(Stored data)
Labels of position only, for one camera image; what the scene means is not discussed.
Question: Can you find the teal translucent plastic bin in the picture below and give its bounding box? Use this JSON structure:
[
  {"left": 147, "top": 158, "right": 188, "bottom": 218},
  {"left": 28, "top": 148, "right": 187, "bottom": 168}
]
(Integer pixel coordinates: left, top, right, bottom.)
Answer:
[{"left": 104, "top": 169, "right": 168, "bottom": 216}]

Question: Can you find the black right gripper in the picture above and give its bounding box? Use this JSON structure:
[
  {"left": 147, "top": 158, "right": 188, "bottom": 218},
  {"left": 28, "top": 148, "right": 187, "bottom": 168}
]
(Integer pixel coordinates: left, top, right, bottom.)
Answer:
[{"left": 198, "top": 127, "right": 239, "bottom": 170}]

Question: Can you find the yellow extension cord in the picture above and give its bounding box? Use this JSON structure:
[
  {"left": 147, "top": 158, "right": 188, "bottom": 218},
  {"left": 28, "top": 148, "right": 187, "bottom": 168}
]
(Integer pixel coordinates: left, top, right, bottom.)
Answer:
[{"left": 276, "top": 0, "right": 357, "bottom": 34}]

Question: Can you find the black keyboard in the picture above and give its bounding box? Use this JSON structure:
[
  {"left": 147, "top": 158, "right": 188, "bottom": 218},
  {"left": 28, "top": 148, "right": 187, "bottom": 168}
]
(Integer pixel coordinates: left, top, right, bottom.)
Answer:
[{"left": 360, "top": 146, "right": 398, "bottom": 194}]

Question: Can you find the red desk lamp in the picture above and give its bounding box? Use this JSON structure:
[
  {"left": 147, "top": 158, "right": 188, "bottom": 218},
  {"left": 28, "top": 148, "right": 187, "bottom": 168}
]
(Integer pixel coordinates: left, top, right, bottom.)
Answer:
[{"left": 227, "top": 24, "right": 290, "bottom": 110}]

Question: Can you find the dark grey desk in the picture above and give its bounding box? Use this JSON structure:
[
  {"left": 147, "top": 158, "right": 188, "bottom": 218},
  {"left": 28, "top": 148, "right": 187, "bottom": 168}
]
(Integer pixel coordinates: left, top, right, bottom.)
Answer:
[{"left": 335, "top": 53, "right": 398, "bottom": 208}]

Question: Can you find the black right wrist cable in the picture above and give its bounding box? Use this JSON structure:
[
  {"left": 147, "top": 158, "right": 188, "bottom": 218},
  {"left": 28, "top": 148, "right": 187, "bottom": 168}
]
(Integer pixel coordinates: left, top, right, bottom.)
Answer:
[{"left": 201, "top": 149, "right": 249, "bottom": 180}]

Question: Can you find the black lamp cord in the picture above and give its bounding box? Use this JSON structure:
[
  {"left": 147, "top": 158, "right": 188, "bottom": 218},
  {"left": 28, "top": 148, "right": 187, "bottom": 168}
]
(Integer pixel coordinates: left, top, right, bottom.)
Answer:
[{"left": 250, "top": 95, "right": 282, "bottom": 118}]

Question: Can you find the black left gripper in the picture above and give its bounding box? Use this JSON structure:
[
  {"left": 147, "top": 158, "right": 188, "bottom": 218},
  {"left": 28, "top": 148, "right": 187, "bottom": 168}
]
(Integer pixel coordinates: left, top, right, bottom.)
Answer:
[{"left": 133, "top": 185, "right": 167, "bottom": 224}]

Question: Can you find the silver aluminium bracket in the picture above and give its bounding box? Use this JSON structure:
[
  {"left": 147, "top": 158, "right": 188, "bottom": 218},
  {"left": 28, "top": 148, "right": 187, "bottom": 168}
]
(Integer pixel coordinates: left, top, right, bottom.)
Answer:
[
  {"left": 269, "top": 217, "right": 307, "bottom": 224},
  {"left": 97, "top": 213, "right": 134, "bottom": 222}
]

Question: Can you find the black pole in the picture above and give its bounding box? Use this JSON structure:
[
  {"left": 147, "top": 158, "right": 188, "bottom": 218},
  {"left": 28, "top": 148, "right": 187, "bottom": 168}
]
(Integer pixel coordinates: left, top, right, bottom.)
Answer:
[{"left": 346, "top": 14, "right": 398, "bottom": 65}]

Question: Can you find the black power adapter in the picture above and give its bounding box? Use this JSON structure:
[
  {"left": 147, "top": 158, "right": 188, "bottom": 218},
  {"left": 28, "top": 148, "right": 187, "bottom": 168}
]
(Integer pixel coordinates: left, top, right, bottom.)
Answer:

• **TASK PROMPT**: Look through the records above and please copy every line in which the string "lamp" occurs.

• **SOLUTION TO THIS PROBLEM**:
Question: Can you find the red desk lamp in the picture above and give its bounding box? Use this JSON structure:
Question: Can you find the black lamp cord in the picture above and give its bounding box? Use this JSON structure:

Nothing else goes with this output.